# Credit Card Fraud Detection using Anomaly Detection | Part 2b (Tuning)

**Problem**: Predict whether a credit card transaction is fraudulent or not based on its details. Extract the patterns that hint towards fraud by modeling the past transactions such that all frauds are detected and false positives are minimised.

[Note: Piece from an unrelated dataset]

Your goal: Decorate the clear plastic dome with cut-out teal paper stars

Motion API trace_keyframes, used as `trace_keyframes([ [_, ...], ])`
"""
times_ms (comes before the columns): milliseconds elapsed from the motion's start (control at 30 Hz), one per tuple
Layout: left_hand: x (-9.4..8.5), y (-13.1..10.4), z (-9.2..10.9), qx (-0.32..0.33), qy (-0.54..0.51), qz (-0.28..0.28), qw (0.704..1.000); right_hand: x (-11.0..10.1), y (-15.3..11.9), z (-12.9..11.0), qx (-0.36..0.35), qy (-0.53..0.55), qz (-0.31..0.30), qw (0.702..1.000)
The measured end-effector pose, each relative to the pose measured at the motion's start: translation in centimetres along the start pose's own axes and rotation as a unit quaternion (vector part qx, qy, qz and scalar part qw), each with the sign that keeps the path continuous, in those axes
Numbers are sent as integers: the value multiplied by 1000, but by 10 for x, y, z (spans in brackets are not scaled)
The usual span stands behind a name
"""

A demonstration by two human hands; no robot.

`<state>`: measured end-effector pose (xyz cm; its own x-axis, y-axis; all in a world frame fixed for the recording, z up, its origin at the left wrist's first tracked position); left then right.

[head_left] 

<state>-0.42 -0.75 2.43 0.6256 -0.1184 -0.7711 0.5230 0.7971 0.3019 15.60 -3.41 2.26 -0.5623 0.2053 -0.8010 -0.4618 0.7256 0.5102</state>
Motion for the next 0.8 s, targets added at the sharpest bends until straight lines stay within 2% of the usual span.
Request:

**Evaluation**: Recall, PR-AUC, f1, Precision @t will be used for fine-tuning and evaluation using available labels

**Potential Solution Framework**: Since we have enough labeled data, we are using the fully-supervised anomaly detection setting (learning data structure from labels) using below two approaches. Note: One this common though, we would be trying to learn the underlying "normal" distribution & draw threshold boundary to weed out anomalies

**-----b. "End-to-end fully-supervised"-----**
    - pass whatever (normal or anomolous or both) that available training-fold labeled data is
    - then use those models to check and validate on whatever that remaining available valid-fold data is
    - Pros/Cons:
      i. We could use gridsearchcv directly
      ii. OCSVM would not perform well on such mixed data**

**Existing intuitions on algorithms (based on performance on 2D datasets)** -
Source (https://scikit-learn.org/stable/auto_examples/plot_anomaly_comparison.html#sphx-glr-auto-examples-plot-anomaly-comparison-py):
- IF and LOF are good when we have multimodal data. LOF is better when modes have different desities (local aspect of LOF)
- OCSVM is sensitive to outliers and doesn't generally perform well for OD (but good for ND when training data is uncontaminated), but depending on values of hyperparamters it could still give useful results
- EllipticEnvelope assumes Gaussian distribution and thus learns ellipse. Not good for multimodal data but robust to outliers

**Useful material and references**
- https://escholarship.org/uc/item/1f03f6hb#main
- https://www.hindawi.com/journals/complexity/2019/2686378/
- https://imada.sdu.dk/~zimek/InvitedTalks/TUVienna-2016-05-18-outlier-evaluation.pdf
- https://www.gta.ufrj.br/~alvarenga/files/CPE826/Ahmed2016-Survey.pdf
 

## 1. Importing Libraries

In [56]:
import numpy as np
import pandas as pd; pd.set_option('display.max_columns', None)
import matplotlib.pyplot as plt; 
%matplotlib inline
import seaborn as sns
import warnings; warnings.filterwarnings("ignore")
import pickle

#Importing data processing and prep libraries
from sklearn.preprocessing import StandardScaler, RobustScaler   #RobustScaler robust to outliers
from sklearn.model_selection import train_test_split
from sklearn.model_selection import GridSearchCV, RandomizedSearchCV  #for hyperparameter tuning

#Importing machine learning algo libraries
from sklearn.ensemble import IsolationForest
from sklearn.neighbors import LocalOutlierFactor
from sklearn.svm import OneClassSVM

#Importing evaluation focussed libraries
from sklearn.metrics import classification_report, confusion_matrix, precision_recall_curve
from sklearn.metrics import f1_score, recall_score, average_precision_score

#Other useful libraries
#!pip install missingno   
import missingno as missviz   #Custom library for missing value inspections
from sklearn.manifold import TSNE   #For visualising high dimensional data

## 2. Getting relevant data

In [21]:
#Importing
with open("ADS_b.pkl", "rb") as f:
    X_train, X_test, y_train, y_test, X_cols, y_cols = pickle.load(f)
    
#Basic details
print("Details of training data - shape of predictor matrix is {I} and # ones in target series is {J}".format(I=X_train.shape, J=sum(y_train)))
print("Details of testing data - shape of predictor matrix is {I} and # ones in target series is {J}".format(I=X_test.shape, J=sum(y_test)))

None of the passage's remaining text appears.